お庭と生活のお話をさせていただく上で、パートナーともいえる植物たちの事を、私たちなりに感じるそれぞれの良さや、付き合う上で知っておくとよさそうなこと等、観察の記録的な情報も交えながら紹介しています。

題名(植物名)
日本において一般的に用いられている名称です。他にも一般的な名称や俗称、学名の読み音の違いなどある場合は別途記載してます。
キャッチフレーズ
植物の名前は一回聞いて音では認識できてもどういうものか想像しずらいものが多いです。故に覚えずらくもあります。
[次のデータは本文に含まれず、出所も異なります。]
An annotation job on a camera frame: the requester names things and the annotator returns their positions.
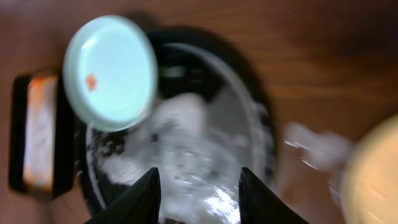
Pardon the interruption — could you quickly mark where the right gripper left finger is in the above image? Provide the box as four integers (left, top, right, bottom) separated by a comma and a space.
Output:
86, 167, 161, 224

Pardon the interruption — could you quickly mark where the mint plate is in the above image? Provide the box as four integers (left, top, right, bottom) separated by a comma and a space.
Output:
63, 15, 158, 132

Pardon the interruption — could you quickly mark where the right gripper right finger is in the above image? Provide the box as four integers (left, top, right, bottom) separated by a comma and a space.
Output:
239, 167, 308, 224

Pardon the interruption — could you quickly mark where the black rectangular soapy tray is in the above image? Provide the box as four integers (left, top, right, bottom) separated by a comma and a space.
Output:
8, 71, 75, 202

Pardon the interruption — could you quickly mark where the yellow plate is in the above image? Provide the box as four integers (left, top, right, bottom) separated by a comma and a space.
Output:
341, 115, 397, 224

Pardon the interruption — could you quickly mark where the black round tray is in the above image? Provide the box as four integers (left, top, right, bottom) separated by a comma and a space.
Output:
75, 27, 275, 223
そこで、私たちなりにこの植物を表現する言葉を出来るだけ多くの人がイメージしやすいものと結び付けてあらわそうと試みています。昔の洋楽についていた邦題のような感じで、時には恥ずかしくなるようなダサさも漂いそうですが、何はともあれ興味を持っていただくきっかけとなれば良しと思っています。
学名
植物の中には呼び名が様々あったり、名称が重なったりするものがあるので、誤解を避けるため、どの植物を指しているかの基準とするため記載しています。
区分
東京近辺で見受けられる傾向として、季節によって葉がなくなるか無くならないか大まかな傾向を表記しています。なので学術的な表記とは異なり、あくまでも実用上の目安とするための独自の情報とご理解いただければと思います。
参考サイズ
植栽をしたときに、植物の魅力を感じられる又は剪定を行いながら無理なく管理できるお勧めのサイズ感を表記しています。